Между тем Нель тоже слезла с верблюда, и хотя она была измучена меньше, чем ночью, но Стась растянул для нее войлок в тени, на ровном месте, и велел ей прилечь, чтоб она могла, как он говорил, выпрямить ножки. Арабы принялись за обед, который состоял, однако, из одних сухарей и фиников и из глотка воды. Верблюдов не поили, так как они пили ночью. Лица Идриса, Гебра и бедуинов оставались озабоченными, и все время привала прошло в молчании. Наконец Идрис отозвал Стася в сторону и стал спрашивать его с таинственным и встревоженным выражением в лице:

– Ты видел змею?

– Видел.

– Это не ты заклял ее, чтоб она нам попалась?

– Нет.

– Нас ждет какое-нибудь несчастье, потому что эти дураки не сумели убить змею!

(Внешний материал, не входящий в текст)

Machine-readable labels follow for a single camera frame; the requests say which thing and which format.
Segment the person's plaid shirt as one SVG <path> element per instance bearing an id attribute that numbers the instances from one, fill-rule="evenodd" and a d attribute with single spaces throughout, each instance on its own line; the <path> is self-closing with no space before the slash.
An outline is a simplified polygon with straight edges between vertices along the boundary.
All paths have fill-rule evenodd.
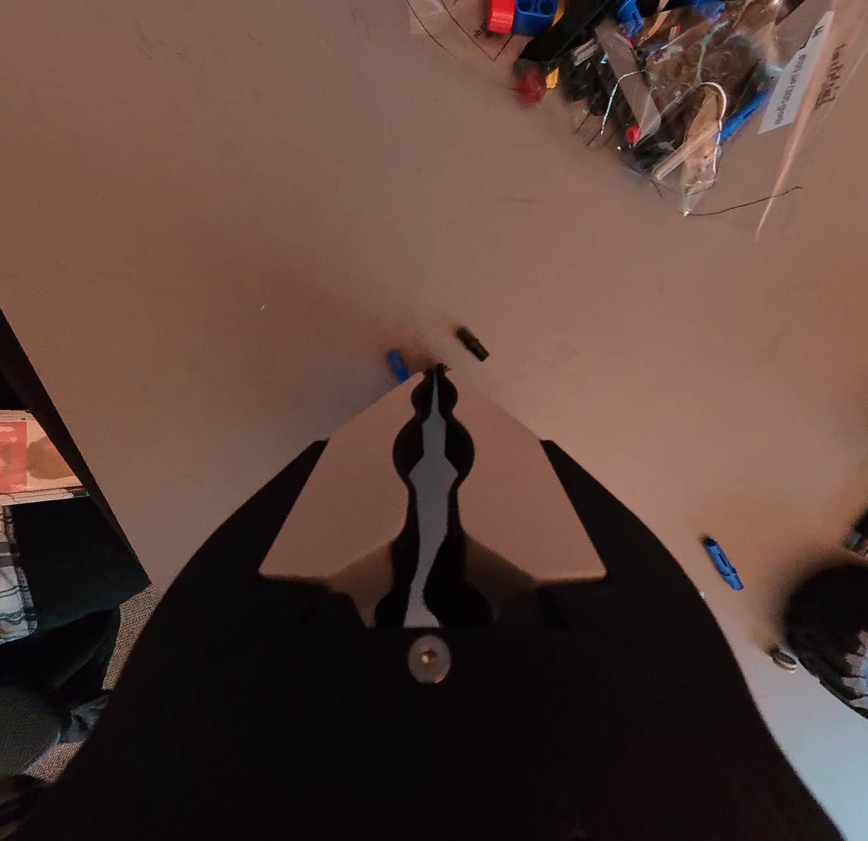
<path id="1" fill-rule="evenodd" d="M 1 644 L 38 629 L 28 579 L 16 542 L 11 507 L 1 508 Z"/>

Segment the clear bag of toy bricks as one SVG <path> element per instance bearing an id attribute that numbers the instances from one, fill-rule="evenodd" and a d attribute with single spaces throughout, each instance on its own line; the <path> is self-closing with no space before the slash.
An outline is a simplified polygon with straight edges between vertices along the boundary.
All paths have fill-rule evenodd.
<path id="1" fill-rule="evenodd" d="M 684 217 L 783 230 L 866 59 L 867 0 L 405 0 L 410 28 Z"/>

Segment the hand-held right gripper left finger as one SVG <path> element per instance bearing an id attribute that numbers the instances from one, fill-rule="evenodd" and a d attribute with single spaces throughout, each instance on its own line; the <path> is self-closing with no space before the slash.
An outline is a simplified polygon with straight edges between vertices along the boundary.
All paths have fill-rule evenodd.
<path id="1" fill-rule="evenodd" d="M 259 574 L 348 595 L 372 627 L 392 590 L 392 543 L 406 524 L 410 492 L 394 460 L 400 431 L 418 413 L 420 372 L 329 437 Z"/>

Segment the printed booklet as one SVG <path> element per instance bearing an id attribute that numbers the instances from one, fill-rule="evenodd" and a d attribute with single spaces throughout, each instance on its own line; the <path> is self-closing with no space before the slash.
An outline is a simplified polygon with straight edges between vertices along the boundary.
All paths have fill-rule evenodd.
<path id="1" fill-rule="evenodd" d="M 1 505 L 88 496 L 33 415 L 1 411 Z"/>

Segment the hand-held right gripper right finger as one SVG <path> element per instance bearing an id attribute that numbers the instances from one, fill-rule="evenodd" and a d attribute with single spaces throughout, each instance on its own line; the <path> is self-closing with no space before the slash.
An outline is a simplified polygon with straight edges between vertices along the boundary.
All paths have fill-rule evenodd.
<path id="1" fill-rule="evenodd" d="M 443 455 L 455 472 L 434 559 L 439 624 L 485 627 L 541 587 L 604 579 L 537 435 L 450 372 L 436 379 Z"/>

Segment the grey desk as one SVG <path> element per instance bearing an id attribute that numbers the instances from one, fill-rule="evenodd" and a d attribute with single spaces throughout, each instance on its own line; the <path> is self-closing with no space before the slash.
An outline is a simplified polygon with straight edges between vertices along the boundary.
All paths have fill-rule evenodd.
<path id="1" fill-rule="evenodd" d="M 2 0 L 1 37 L 2 309 L 153 581 L 387 391 L 388 350 L 441 357 L 664 542 L 866 839 L 866 722 L 763 650 L 864 507 L 866 61 L 807 210 L 754 239 L 405 0 Z"/>

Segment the black tyre blue hub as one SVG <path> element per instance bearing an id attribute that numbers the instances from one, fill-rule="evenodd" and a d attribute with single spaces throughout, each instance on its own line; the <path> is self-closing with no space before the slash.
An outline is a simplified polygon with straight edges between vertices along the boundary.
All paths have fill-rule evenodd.
<path id="1" fill-rule="evenodd" d="M 867 569 L 830 567 L 803 581 L 782 616 L 797 660 L 836 699 L 867 717 Z"/>

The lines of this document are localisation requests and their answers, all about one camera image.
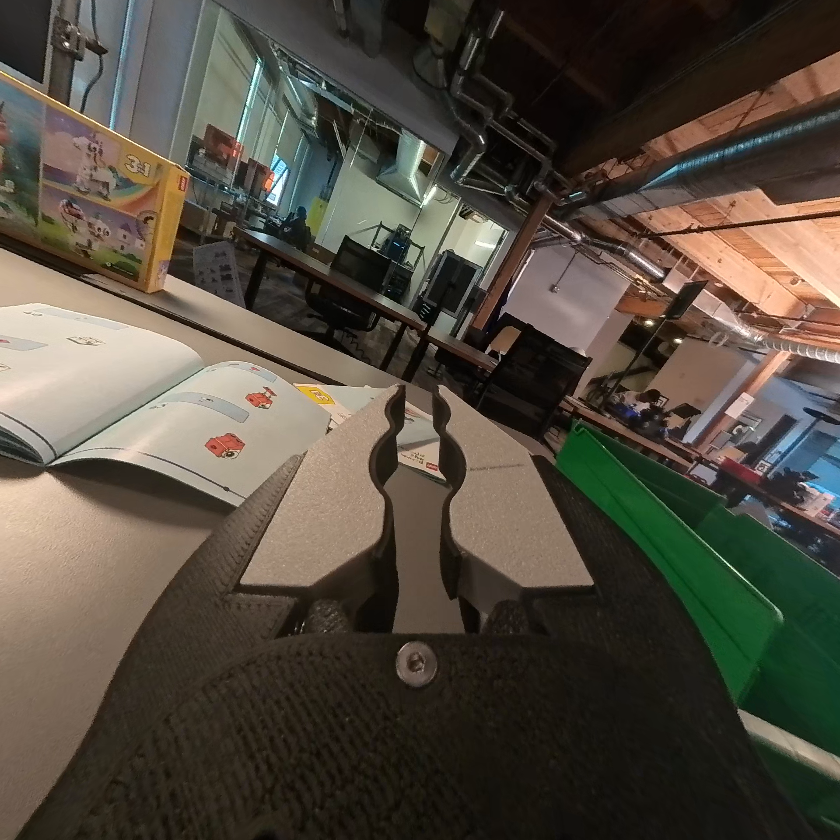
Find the long dark desk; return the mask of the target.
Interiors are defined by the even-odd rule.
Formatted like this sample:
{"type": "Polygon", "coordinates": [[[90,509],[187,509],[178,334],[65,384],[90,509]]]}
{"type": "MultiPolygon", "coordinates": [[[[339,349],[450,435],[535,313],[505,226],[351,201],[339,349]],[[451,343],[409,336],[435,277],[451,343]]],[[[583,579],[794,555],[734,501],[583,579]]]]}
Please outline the long dark desk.
{"type": "Polygon", "coordinates": [[[396,303],[395,301],[392,301],[383,294],[364,294],[363,288],[359,288],[349,282],[345,284],[339,278],[330,276],[330,266],[321,263],[315,258],[305,255],[303,252],[300,252],[276,237],[271,237],[267,234],[262,234],[253,230],[235,227],[234,238],[245,242],[247,245],[256,248],[258,251],[255,265],[250,272],[248,283],[245,288],[245,299],[248,304],[249,311],[254,310],[259,290],[266,273],[266,267],[271,259],[287,268],[295,270],[308,280],[328,282],[335,286],[344,287],[345,290],[349,291],[358,298],[362,298],[365,303],[378,310],[380,316],[398,322],[400,325],[400,328],[397,330],[397,335],[394,337],[394,340],[389,346],[389,350],[386,352],[381,363],[381,371],[387,371],[396,354],[396,350],[403,341],[404,333],[410,329],[417,334],[418,342],[415,351],[401,375],[401,378],[405,382],[411,382],[413,380],[420,364],[424,361],[427,349],[430,347],[429,340],[427,338],[430,328],[413,311],[399,303],[396,303]]]}

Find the black hanging monitor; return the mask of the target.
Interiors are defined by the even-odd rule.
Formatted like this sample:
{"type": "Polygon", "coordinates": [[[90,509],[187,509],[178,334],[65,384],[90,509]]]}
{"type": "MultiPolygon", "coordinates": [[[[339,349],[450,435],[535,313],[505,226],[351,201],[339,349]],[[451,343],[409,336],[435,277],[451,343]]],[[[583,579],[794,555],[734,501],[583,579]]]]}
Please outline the black hanging monitor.
{"type": "Polygon", "coordinates": [[[664,321],[681,319],[694,305],[699,294],[706,289],[707,283],[708,280],[689,280],[684,283],[660,318],[664,321]]]}

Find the large grey ceiling duct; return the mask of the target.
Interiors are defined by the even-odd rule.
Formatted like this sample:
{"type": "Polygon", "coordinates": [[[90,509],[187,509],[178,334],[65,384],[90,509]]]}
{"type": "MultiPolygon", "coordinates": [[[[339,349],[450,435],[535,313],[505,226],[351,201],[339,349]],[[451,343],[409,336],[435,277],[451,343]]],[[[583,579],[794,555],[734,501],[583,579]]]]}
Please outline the large grey ceiling duct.
{"type": "Polygon", "coordinates": [[[757,190],[777,206],[839,196],[838,93],[611,180],[560,215],[614,219],[757,190]]]}

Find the grey framed screen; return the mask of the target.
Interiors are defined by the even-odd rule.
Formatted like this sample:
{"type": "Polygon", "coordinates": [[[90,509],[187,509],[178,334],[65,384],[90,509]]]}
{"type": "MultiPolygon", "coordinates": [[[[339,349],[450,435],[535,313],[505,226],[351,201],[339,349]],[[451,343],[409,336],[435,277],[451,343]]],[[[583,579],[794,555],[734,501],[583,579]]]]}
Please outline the grey framed screen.
{"type": "Polygon", "coordinates": [[[52,1],[1,1],[1,70],[43,86],[52,1]]]}

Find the black mesh office chair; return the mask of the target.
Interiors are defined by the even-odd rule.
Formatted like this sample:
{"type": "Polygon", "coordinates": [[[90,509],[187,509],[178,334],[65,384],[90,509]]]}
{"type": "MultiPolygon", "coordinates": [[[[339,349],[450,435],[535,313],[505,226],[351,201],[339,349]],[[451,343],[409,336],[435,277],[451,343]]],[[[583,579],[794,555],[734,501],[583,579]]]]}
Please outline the black mesh office chair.
{"type": "Polygon", "coordinates": [[[505,329],[518,335],[492,371],[465,393],[480,414],[541,440],[566,396],[573,394],[592,358],[506,313],[488,348],[505,329]]]}

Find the yellow lego set box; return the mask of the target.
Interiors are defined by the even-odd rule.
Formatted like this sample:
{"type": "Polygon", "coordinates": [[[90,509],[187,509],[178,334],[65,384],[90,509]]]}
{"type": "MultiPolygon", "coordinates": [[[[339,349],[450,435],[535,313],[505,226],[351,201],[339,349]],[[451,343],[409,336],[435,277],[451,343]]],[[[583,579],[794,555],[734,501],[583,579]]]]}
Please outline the yellow lego set box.
{"type": "Polygon", "coordinates": [[[191,176],[1,74],[2,236],[162,291],[191,176]]]}

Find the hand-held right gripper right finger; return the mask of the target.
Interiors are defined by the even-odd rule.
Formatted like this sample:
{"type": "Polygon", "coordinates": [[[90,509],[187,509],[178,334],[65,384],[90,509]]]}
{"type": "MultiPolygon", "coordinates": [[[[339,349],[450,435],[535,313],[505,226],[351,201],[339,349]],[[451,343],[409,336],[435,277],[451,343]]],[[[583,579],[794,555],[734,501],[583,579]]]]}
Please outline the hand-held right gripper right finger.
{"type": "Polygon", "coordinates": [[[525,603],[594,581],[529,451],[445,386],[434,393],[449,487],[440,573],[450,599],[525,603]]]}

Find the dark wooden desk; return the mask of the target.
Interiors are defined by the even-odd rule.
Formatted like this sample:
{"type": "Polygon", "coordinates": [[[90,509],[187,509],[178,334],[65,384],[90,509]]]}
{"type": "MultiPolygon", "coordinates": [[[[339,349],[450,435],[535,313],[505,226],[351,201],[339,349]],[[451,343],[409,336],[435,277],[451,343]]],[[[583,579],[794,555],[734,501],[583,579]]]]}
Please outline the dark wooden desk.
{"type": "Polygon", "coordinates": [[[427,338],[435,348],[434,364],[427,373],[436,380],[452,381],[468,391],[482,383],[498,365],[498,360],[478,348],[437,329],[427,338]]]}

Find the closed lego instruction booklet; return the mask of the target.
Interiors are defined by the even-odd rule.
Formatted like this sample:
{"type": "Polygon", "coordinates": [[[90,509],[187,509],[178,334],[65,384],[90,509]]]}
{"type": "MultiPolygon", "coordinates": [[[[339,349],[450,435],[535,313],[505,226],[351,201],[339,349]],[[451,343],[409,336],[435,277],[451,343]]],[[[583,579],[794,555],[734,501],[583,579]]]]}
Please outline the closed lego instruction booklet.
{"type": "MultiPolygon", "coordinates": [[[[328,430],[332,431],[349,417],[365,408],[381,392],[371,386],[294,384],[313,402],[330,414],[328,430]]],[[[439,435],[431,414],[405,403],[404,424],[396,437],[397,457],[403,466],[415,469],[427,478],[444,482],[439,467],[439,435]]]]}

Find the open lego instruction booklet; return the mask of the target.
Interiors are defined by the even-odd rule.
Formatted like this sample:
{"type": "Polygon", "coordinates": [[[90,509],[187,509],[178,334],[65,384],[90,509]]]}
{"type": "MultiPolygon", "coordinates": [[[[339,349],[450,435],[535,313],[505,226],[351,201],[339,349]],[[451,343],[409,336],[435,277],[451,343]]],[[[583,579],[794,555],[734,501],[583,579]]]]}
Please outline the open lego instruction booklet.
{"type": "Polygon", "coordinates": [[[2,456],[41,468],[110,460],[236,507],[331,423],[265,367],[45,303],[2,308],[1,348],[2,456]]]}

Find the green plastic bin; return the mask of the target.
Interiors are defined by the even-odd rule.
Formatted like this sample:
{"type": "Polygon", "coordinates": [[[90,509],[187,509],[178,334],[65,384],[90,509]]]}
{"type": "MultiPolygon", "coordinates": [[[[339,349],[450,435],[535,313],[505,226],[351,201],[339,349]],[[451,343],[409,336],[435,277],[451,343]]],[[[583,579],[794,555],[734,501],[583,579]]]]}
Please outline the green plastic bin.
{"type": "Polygon", "coordinates": [[[555,464],[661,571],[772,776],[822,837],[838,838],[838,578],[710,490],[583,423],[555,464]]]}

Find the printed grey sheet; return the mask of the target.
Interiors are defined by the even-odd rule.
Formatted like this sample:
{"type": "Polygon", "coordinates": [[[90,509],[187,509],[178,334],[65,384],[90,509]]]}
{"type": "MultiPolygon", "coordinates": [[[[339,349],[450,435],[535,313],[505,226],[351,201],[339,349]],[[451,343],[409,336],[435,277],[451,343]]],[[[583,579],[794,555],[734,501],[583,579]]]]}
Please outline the printed grey sheet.
{"type": "Polygon", "coordinates": [[[216,298],[248,310],[234,240],[206,242],[192,250],[192,283],[216,298]]]}

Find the silver flexible ventilation duct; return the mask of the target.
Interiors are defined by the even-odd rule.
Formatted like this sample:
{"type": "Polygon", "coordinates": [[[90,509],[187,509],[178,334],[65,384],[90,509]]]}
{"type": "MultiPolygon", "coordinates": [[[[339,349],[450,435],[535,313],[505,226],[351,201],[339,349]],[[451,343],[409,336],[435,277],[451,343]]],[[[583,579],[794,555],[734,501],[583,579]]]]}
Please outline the silver flexible ventilation duct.
{"type": "Polygon", "coordinates": [[[765,350],[780,351],[808,360],[839,364],[839,344],[799,335],[771,332],[749,325],[733,313],[716,313],[707,317],[720,331],[742,343],[765,350]]]}

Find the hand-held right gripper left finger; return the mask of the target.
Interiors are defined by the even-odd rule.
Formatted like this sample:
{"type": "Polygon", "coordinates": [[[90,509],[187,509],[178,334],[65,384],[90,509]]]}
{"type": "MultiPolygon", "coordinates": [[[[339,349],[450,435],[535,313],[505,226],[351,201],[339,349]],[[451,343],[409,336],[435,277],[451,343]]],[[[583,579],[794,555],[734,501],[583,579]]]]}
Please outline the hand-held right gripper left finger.
{"type": "Polygon", "coordinates": [[[310,447],[239,586],[259,594],[396,599],[392,500],[405,387],[393,385],[310,447]]]}

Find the black screen stand pole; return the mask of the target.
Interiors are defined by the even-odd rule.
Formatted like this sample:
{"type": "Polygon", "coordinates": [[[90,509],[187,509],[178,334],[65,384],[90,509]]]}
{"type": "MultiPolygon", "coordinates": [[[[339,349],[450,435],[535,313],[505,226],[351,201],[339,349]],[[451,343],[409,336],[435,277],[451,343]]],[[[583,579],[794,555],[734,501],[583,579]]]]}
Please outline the black screen stand pole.
{"type": "Polygon", "coordinates": [[[109,52],[100,38],[98,3],[90,1],[89,4],[88,29],[80,26],[82,1],[58,1],[50,28],[52,52],[48,94],[53,99],[69,106],[76,64],[81,63],[87,53],[92,53],[98,59],[98,69],[81,94],[80,113],[86,111],[91,92],[103,76],[104,57],[109,52]]]}

– Вас ждет жестокое наказание.

– Молчи! Твой отец не волшебник?

– Да, волшебник, – ответил без колебания Стась, поняв сразу, что эти дикие и суеверные люди считают появление змеи дурной приметой и предзнаменованием, что побег им не удастся.

– Так это твой отец послал нам ее? – сказал Идрис. – Но он ведь должен понимать, что за его чары мы можем выместить наш гнев на тебе.

– Вы мне ничего не сделаете, потому что за вред, причиненный мне, поплатились бы жизнью сыновья Фатьмы.